MongoDB storage engine: MMAP or WiredTiger?

OCT 18, 2015

Pluggable Storage Engines

As MongoDB grows in popularity, developers are building new and awesome things in many different use cases. With this, a one size fits all solution is becoming even more difficult to find. To allow new kinds of optimizations, MongoDB 3.0 was shipped with the concept of pluggable storage engines. This allows the community to create new engines to solve and optimize specific problems.

A storage engine is the component that handles how memory is controlled and how data is persisted and retrieved from the storage device. You can change this component without needing to change your application code since this layer is well separated. It doesn't affect how data is distributed between different Mongo servers and doesn't affect which methods the Mongo API exposes.

So far, we have two stable engines: MMAPv1 (the old one) and WiredTiger (the shinning new one). MongoDB 3.0 ships with MMAPv1 as the default engine to avoid impacts in current solutions, but WiredTiger has many new interesting things that you need to know.

Besides those two, there are many other engines that are under development, in an experimental phase or done but simply not yet popular. I'm writing this post in 2015. If you are really willing to change your storage engine, you may search more about your options. Below follows a brief intro about the current options:

  • In-memory engine: it's not ready yet, but may be used in the future for cache services. It's also interesting for unit testing.

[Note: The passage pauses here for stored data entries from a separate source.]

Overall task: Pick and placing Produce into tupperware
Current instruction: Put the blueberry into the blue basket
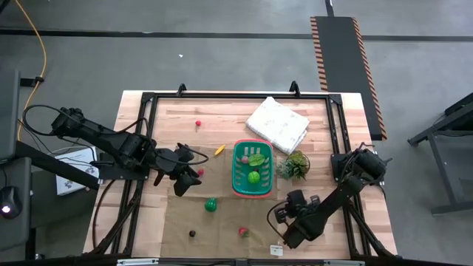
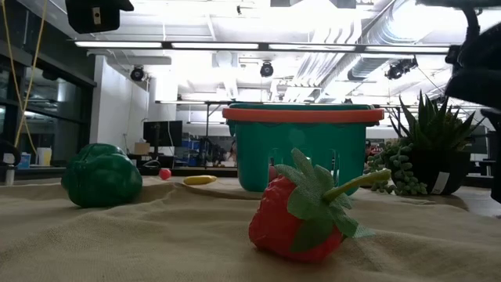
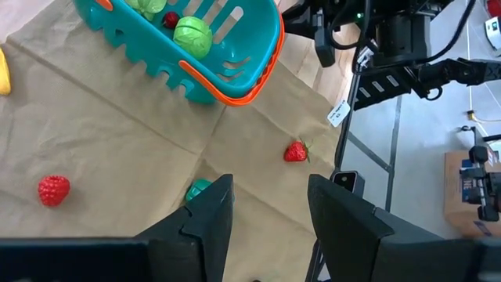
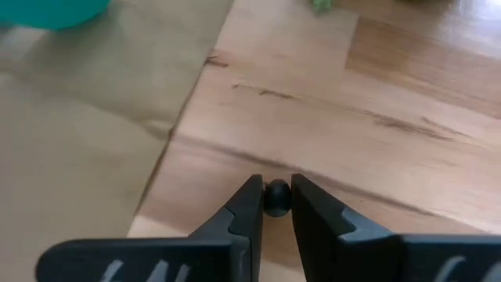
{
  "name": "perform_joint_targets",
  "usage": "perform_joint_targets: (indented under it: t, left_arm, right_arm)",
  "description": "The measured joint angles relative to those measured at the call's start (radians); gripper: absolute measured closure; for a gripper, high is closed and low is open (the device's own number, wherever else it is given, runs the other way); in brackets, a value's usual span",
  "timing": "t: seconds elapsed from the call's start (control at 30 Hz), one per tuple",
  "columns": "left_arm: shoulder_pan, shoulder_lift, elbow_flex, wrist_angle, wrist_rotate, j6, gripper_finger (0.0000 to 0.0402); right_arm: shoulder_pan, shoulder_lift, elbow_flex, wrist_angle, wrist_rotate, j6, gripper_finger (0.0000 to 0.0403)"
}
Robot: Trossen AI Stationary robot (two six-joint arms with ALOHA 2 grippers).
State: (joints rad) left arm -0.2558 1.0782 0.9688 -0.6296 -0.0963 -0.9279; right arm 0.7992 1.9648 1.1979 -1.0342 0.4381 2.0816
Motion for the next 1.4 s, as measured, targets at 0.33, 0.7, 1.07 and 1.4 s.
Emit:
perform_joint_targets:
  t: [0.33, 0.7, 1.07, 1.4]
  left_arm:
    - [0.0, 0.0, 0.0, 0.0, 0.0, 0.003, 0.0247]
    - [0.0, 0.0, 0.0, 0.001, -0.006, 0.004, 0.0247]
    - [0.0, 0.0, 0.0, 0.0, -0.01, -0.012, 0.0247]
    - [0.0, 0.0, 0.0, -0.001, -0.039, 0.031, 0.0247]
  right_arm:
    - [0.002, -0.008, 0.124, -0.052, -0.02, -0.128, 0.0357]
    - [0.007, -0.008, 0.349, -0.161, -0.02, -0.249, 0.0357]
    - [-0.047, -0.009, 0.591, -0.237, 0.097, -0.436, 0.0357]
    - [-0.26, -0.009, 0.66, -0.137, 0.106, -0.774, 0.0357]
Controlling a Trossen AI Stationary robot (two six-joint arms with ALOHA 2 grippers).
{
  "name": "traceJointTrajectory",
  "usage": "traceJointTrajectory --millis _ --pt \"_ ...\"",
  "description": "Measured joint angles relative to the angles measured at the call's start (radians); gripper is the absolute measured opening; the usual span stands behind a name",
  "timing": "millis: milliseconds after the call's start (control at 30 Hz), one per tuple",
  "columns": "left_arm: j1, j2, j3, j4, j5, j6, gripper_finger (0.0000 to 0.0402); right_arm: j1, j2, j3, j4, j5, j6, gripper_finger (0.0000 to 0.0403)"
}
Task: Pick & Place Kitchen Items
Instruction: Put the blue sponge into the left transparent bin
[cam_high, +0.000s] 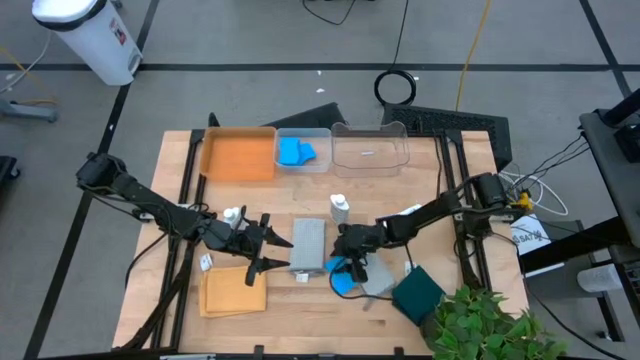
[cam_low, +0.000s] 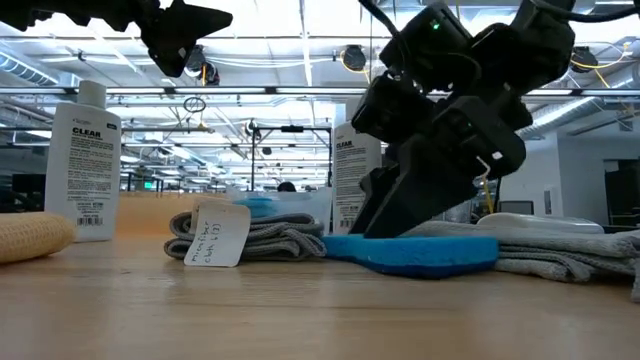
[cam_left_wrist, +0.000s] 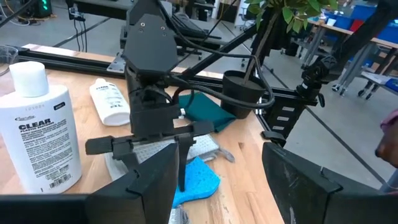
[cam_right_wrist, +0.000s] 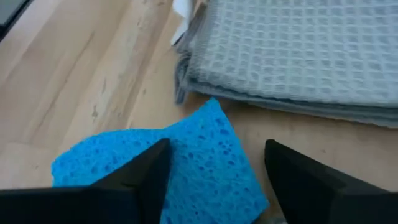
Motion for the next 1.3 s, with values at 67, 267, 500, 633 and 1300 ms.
traceJointTrajectory --millis 67,267,500,633,1300 --pt "0.0 0.0 0.0 -0.002 0.0 0.0 0.0237 0.0 0.015 0.001 0.001 -0.005 -0.016 0.0233" --pt "0.0 0.0 0.0 -0.005 0.0 -0.001 0.0237 -0.001 0.03 0.004 -0.053 0.014 -0.061 0.0134" --pt "0.0 0.0 0.0 -0.005 0.0 -0.001 0.0237 0.001 0.031 0.002 -0.036 0.021 -0.119 0.0013" --pt "0.0 0.0 0.0 -0.005 0.0 -0.001 0.0237 0.019 0.002 0.001 -0.028 0.086 -0.165 0.0004" --pt "0.001 0.12 0.0 0.326 -0.05 -0.075 0.0237 0.272 -0.331 -0.001 0.069 0.982 -0.613 0.0"
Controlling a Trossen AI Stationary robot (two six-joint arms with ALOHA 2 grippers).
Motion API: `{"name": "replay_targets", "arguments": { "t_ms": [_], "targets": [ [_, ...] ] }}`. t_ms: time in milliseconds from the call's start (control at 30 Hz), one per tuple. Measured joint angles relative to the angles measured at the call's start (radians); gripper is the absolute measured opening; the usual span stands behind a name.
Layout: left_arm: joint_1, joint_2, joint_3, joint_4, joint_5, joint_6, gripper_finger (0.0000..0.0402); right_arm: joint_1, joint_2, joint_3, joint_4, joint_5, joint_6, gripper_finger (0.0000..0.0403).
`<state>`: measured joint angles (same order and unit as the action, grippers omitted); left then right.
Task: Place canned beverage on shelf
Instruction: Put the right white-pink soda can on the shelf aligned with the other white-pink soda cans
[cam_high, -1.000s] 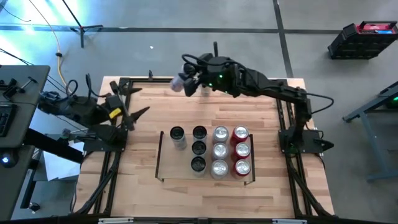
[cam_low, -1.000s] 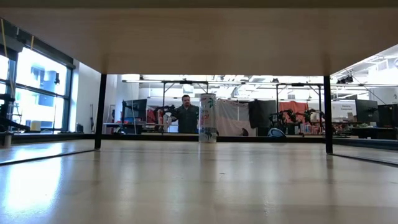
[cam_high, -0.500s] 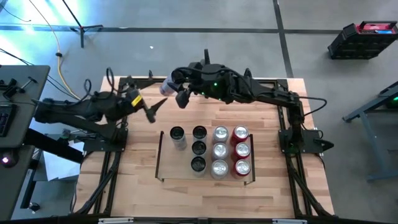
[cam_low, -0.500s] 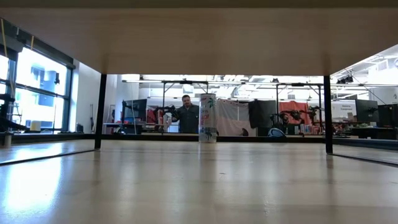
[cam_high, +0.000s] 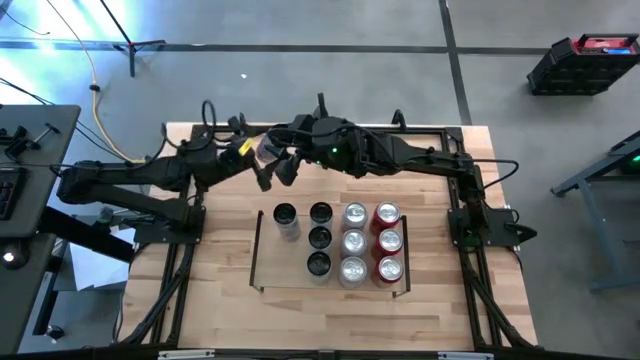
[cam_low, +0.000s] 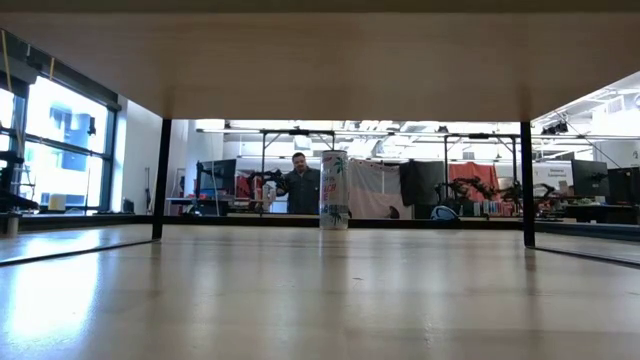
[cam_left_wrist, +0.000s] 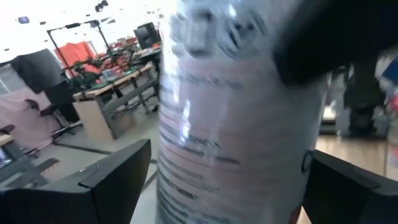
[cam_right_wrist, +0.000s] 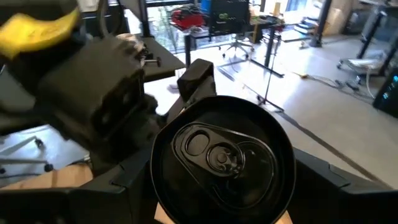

  • mongo-rocks: is a key-value engine created as a integration layer for Facebook's RocksDB.

  • Fusion-io: this storage engine was created by SanDisk and makes it possible to bypass the operating system file system layer and write directly to the storage device.

  • TokuMX: a storage engine created by Percona that uses fractal tree indexes instead of B-tree indexes.

  • /dev/null: Is a storage engine where everything that you write is discarded and all your reads return empty results. It sounds stupid, but can be useful in some scenarios. For example, when you want to find performance bottlenecks in your app that are not related with your DB.

MMAP

mmap

MMAPv1 is named after the mmap() Linux command that maps files to the virtual memory and allows page optimization for some use cases. For example, when you have a large file but you need to read just specific parts of it, mmap() is much faster then a read() call that would bring the entire file to memory.

MMAPv1 has collection-level locking but hasn't document-level locking. The problem is that you can't have two write calls being processed in parallel for the same collection. So, one writer must wait for the other to finish. This collection-locking is necessary because one MMAP index can reference multiples documents and if those docs could be updated simultaneously, the index would be inconsistent.

WiredTiger

lsm

MMAP uses B-trees to store indexes and WiredTiger uses B-trees by default but also supports LSM trees (image above was adapted from here).

LSM trees provides an advantage when you need to write huge workloads of random inserts, when data is much larger then the cache and when background maintenance overhead is acceptable.

In WiredTiger, there is no in-place updates. If an element of a document needs to be updated, a entire new document will be written to disk while the old document will be removed.

WiredTiger offers document-level concurrency. That means that it assumes that two write operations will not affect the same document at the same time and, if it does affect, one operation will rewind and will be executed again later. That's a great performance boost if rewinds are rare.

Another characteristic is that WiredTiger offers compression of data and indexes in the file system. It supports Snappy and zLib algorithms where Snappy, the default, is less CPU-intensive but have a lower compression rate than zLib.

Benchmarks

When WiredTiger for MongoDB was launched, it was advertised as able to perform 7x-10x better in write operations and to compress up to 80% of the file system. Yeah, that's a huge gain. Bellow follows more benchmark data collected from here, here and here.

throughput

lsm-benchmark

storage

Conclusion

TL;DR: if your app is read-heavy, use MMAP. If its write-heavy, use WiredTiger.

An interesting side note is that your solution may have a mixed replica set members where you can have one node configured with WiredTiger to receive a massive load of data and another node with MMAP to be used by analytical tools. As replication automatically migrates data between primary and secondary replica set members, independent of their underlying storage formats, you can avoid using complex ETL tools.

Just one note: if your DB file was created with MMAP, you'll need to create a new database if you want the node to run with WiredTiger, since it can't open a MMAP DB file. The inverse is also true. Since they use different ways to store the data, you can't reuse the same files, but in a replica set, data is exchanged without problems.